All Assembly representatives and staff were required to attend a training today to review the chamber’s sexual misconduct guidelines.
Assembly speaker Robin Vos says there’s nothing new about the procedures, but leaders in the chamber are focusing in on making sure everyone’s on the same page. New staff are already briefed on the Assembly’s sexual harassment policy, but it will now be part of an annual ethics training all staff and representatives go through at the start of each session.
But journalists at today’s press conference after the training pressed Vos and Minority leader Gordon Hintz about accountability. But the two say records related to sexual harassment claims handled within the Assembly won’t be released to the public, to protect victims’ privacy.

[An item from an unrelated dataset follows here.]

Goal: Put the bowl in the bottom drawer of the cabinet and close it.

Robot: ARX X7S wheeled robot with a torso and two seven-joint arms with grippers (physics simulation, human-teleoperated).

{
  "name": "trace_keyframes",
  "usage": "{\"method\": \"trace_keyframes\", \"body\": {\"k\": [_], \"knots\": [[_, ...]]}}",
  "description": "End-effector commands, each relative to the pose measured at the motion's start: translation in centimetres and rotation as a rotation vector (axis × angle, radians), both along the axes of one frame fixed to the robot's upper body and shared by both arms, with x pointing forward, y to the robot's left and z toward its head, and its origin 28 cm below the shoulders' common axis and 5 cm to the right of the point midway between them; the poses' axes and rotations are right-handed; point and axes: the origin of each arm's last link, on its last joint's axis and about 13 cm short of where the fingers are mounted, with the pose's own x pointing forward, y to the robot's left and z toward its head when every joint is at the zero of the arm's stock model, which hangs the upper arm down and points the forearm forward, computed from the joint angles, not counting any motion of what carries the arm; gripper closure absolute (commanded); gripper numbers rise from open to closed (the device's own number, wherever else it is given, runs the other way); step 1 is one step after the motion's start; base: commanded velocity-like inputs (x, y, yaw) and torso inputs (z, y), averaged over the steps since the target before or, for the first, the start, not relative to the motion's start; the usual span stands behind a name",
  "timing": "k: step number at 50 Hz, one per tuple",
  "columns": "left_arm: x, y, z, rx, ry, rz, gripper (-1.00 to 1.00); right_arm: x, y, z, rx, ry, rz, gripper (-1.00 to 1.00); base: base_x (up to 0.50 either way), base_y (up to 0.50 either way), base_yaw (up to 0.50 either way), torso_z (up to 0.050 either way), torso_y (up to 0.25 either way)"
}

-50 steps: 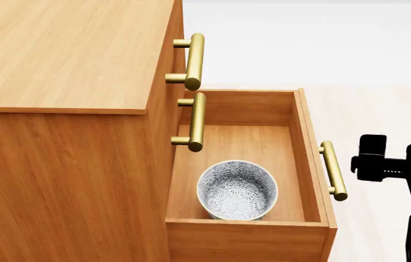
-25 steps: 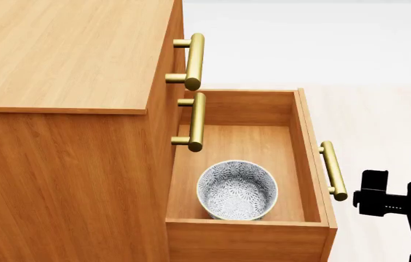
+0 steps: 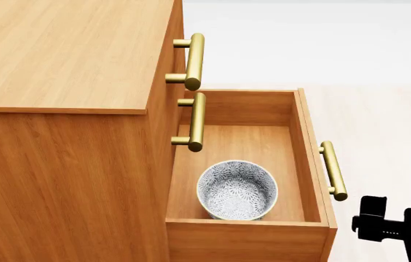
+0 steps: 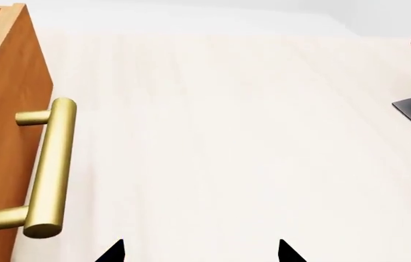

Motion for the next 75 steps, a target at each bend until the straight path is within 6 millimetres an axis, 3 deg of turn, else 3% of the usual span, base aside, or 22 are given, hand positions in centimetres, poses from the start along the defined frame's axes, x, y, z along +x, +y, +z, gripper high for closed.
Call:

“We are trying to treat the workplace as it would be with any private sector employer … so they have the right to remain private,” Vos says.
That would even include documents where the victim’s name has been redacted. In a rare moment of bipartisanship, Hintz stands by Vos’ decision to keep those records private.
“Some of the victims may not want those details out there,” Hintz says.
Vos points to the former Assembly Majority leader Bill Kramer, who resigned and was eventually arrested in 2014 after allegations of sexual harassment from multiple staff members. Leaders in the Assembly brought the case to their caucus and the public, and he says there’s no reason to believe they wouldn’t do that again.
“We have a good track record,” Vos says.
The state Senate currently doesn’t offer training on sexual harassment.